Post hoc comparisons with Mann-Whitney tests with the L1 baseline data (adjusted alpha value = .007) showed that, for targets, the decrease in first fixation duration started to be significant after the fourth encounter, Z = –2.81, p = .005, r = .40. However, in the other three measures examined, the effect of frequency started to be significant earlier. The effect in gaze duration started to be significant from the third encounter, Z = –2.70, p = .007, r = .38, and, in the case of number of fixations and total reading time, a significant effect was observed after the first encounter (number of fixations: Z = –3.25, p = .001, r = .50; total reading time: Z = –3.74, p < .001, r = .53). It only took L1 readers one or two encounters for their reading behavior to show a significant effect of repetition in three of the four measures examined. The decrease in the number of fixations and total reading time for controls was not significant until the fifth encounter (number of fixations: Z = –4.14, p < .001, r = .59; total reading time: Z = –3.60, p < .001, r = .51).
The effect of repetition on reading behavior was also explored by means of nonparametric correlation analyses. Results for L2 participants in Table 6 showed that the same pattern of results was found for controls, with significant, negative, and small correlations in only two measures (i.e., number of fixations and total reading times). For targets, results showed a significant negative correlation between frequency of exposure and all four measures examined, with a higher number of exposures being associated with shorter reading times and a lower number of fixations. Spearman correlation coefficients clearly showed that the negative relationship between frequency of exposure and reading times was stronger for the target words. Results of correlation analyses suggest a clearer and stronger effect of frequency of exposure for targets, both in terms of the strength of the correlation and in terms of the number of measures for which a significant correlation was found.

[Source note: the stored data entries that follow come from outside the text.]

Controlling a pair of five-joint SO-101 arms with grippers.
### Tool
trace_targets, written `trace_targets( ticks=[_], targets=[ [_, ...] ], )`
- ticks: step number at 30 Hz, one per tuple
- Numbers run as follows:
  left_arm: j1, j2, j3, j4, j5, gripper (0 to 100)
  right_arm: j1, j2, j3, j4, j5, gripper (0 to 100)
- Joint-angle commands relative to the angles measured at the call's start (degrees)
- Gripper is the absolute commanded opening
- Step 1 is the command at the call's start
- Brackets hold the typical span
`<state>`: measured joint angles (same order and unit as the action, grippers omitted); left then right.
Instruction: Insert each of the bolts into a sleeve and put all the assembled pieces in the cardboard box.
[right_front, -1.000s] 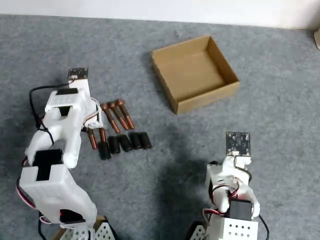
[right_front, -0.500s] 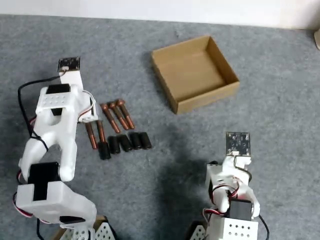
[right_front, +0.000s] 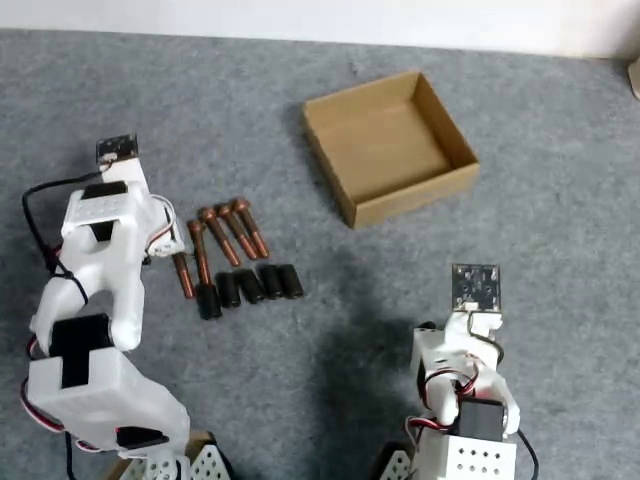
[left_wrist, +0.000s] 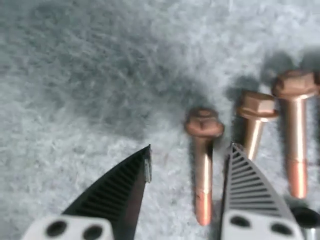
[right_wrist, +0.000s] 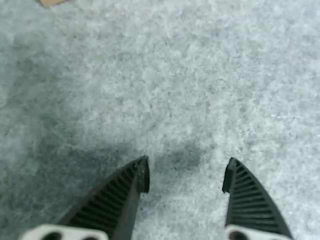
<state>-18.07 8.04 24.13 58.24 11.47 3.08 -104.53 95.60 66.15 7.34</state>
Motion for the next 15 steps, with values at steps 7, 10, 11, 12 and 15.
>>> trace_targets(
  ticks=[7, 10, 11, 12, 15],
  targets=[
    [4.26, 5.05, -0.40, -0.97, 0.26, 23, 0.66, 0.13, 6.29, 0.22, -0.09, 22.8],
    [4.09, 5.85, -1.54, -0.62, 0.26, 23, 0.66, 0.13, 6.29, 0.22, -0.09, 22.8],
    [4.09, 5.85, -1.54, -0.62, 0.26, 23, 0.66, 0.13, 6.29, 0.22, -0.09, 22.8],
    [4.09, 5.85, -1.54, -0.62, 0.26, 23, 0.66, 0.13, 6.29, 0.22, -0.09, 22.8],
    [4.09, 5.93, -1.27, -0.62, 0.26, 22, 0.66, 0.13, 6.29, 0.22, -0.09, 22.8]
  ],
)
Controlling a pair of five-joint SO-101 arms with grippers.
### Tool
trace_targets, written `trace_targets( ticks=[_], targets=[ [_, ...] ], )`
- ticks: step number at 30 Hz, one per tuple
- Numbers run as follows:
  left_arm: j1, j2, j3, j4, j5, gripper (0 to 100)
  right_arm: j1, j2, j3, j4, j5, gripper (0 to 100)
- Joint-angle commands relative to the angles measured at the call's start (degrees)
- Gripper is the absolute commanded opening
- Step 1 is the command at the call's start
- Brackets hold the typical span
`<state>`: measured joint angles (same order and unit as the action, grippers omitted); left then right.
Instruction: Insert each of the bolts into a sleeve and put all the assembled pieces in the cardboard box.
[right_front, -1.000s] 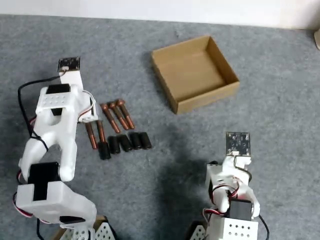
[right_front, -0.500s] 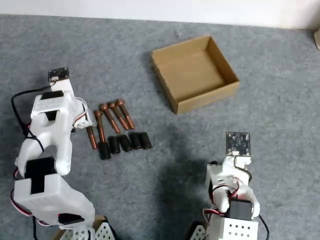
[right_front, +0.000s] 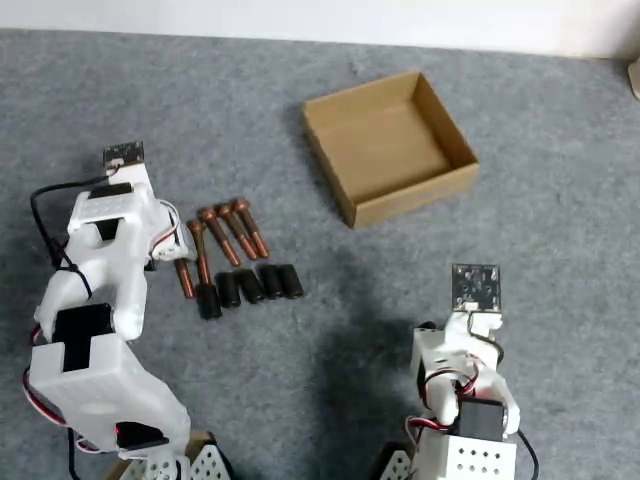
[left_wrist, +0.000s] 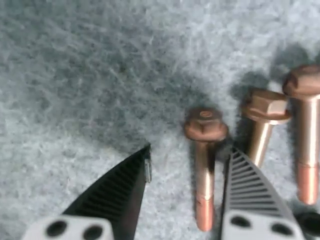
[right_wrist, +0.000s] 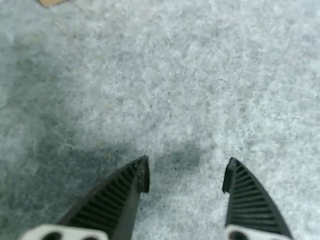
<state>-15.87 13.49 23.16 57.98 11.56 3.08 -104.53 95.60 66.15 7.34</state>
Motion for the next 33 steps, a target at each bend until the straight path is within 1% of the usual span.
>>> trace_targets(
  ticks=[1, 2, 4, 5, 7, 9, 11, 15, 18, 20, 23, 27, 29, 31, 33],
  targets=[
    [1.89, 0.48, -0.31, -0.35, 0.18, 20, 0.66, 0.13, 6.29, 0.22, -0.09, 22.8],
    [1.89, 0.48, -0.31, -0.35, 0.18, 16, 0.66, 0.13, 6.29, 0.22, -0.09, 22.8],
    [1.98, 0.48, -0.31, -0.35, 0.00, 3, 0.66, 0.13, 6.29, 0.22, -0.09, 22.8],
    [2.07, 0.48, -0.31, -0.35, -0.09, 0, 0.66, 0.13, 6.29, 0.22, -0.09, 22.8],
    [2.15, 0.48, -0.40, -0.35, -0.09, 3, 0.66, 0.13, 6.29, 0.22, -0.09, 22.8],
    [2.33, 0.40, -0.31, -0.35, -0.09, 0, 0.66, 0.13, 6.29, 0.22, -0.09, 22.8],
    [3.21, 0.22, -0.31, -0.26, -0.26, 1, 0.66, 0.13, 6.29, 0.22, -0.09, 22.8],
    [4.35, -0.13, -0.75, 2.99, -2.37, 0, 0.66, 0.13, 6.29, 0.22, -0.09, 22.8],
    [5.67, -2.15, -0.48, 3.34, -2.55, 0, 0.66, 0.13, 6.29, 0.22, -0.09, 22.8],
    [5.67, -6.20, 0.66, 3.25, -2.46, 0, 0.66, -0.31, 6.29, -0.22, -0.09, 22.8],
    [5.41, -15.43, 7.52, 2.73, -2.64, 0, 0.66, -0.40, 6.02, -1.71, -0.09, 22.8],
    [4.44, -31.25, 19.65, -3.25, -2.46, 0, 0.22, -0.40, 4.88, -2.33, -0.09, 22.8],
    [2.86, -39.43, 25.01, -5.71, -2.29, 0, -0.57, 0.22, -0.75, -2.24, -0.09, 22.8],
    [2.07, -46.37, 28.88, -6.77, -2.29, 0, -3.38, 0.31, -5.93, -0.92, 0.00, 22.8],
    [1.98, -51.21, 31.25, -6.95, -2.29, 0, -8.92, 0.40, -9.54, 0.40, 1.23, 22.8]
  ],
)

Note. * = significant at the p < .013 level (Bonferroni correction applied). Sig. = significance; Rep = repetition.
In line with L2 findings, results showed that, in the case of L1 readers, both targets and controls experienced a decrease in reading times in some of the measures examined, with the decrease for target items being greater and significant in a higher number of measures. Nonparametric correlation analyses confirmed these patterns by suggesting a clearer and stronger effect of repetition for targets, both in terms of the strength of the correlation and in terms of the number of measures for which a significant correlation was found (Table 6).
Nonparametric Mann-Whitney tests were also conducted between mean reading times for L1 and L2 readers (see Tables 4 and 5 for mean values), and results showed that, in all measures examined, L1 readers were significantly faster when reading both targets (first fixation duration: Z = –7.79, p < .001; gaze duration: Z = –6.87, p < .001; number of fixations: Z = –4.24, p < .001; total reading time: Z = –6.80, p < .001) and controls (first fixation duration: Z = –8.53, p < .001; gaze duration: Z = –8.54, p < .001; number of fixations: Z = –7.15, p < .001; total reading time: Z = –12.12, p < .001).
To further explore the effect of repetition on reading times, a gains analysis was conducted. The general improvement (i.e., overall decrease in reading times and number of fixations after the eight encounters) of targets and controls was compared. A gain score was calculated for each participant for targets and controls, and scores were compared. Results of Wilcoxon signed-rank tests in Table 7 showed that, in the case of L2 participants, the gain scores were significantly higher for targets than for controls in three of the four measures examined.
Note. * = significant at the p < .0125 level (Bonferroni correction applied). Sig. = significance.
a Based on negative ranks.
b Based on positive ranks.
In the case of L1 participants, results of Wilcoxon signed-rank tests in Table 7 showed that, in line with L2 findings, the gain scores were significantly higher for targets than for controls in the four measures examined.
Nonparametric Mann-Whitney tests were also conducted between the gains experienced by L1 and L2 readers to explore potential differences between them. Results showed that there were no significant differences between their gains, both for targets (gains first fixation duration: Z = –.59, p = .556; gains gaze duration: Z = –.96, p = .337; gains number of fixations: Z = –1.08, p = .282; gains total reading time: Z = –3.30, p = .741) and for controls (gains first fixation duration: Z = –.73, p = .464; gains gaze duration: Z = –.33, p = .741; gains number of fixations: Z = –.26, p = .794; gains total reading time: Z = –.59, p = .556). This suggests that, although L1 readers were generally faster in reading both types of items, both L1 and L2 readers experienced similar gains in terms of the decrease in reading times across encounters.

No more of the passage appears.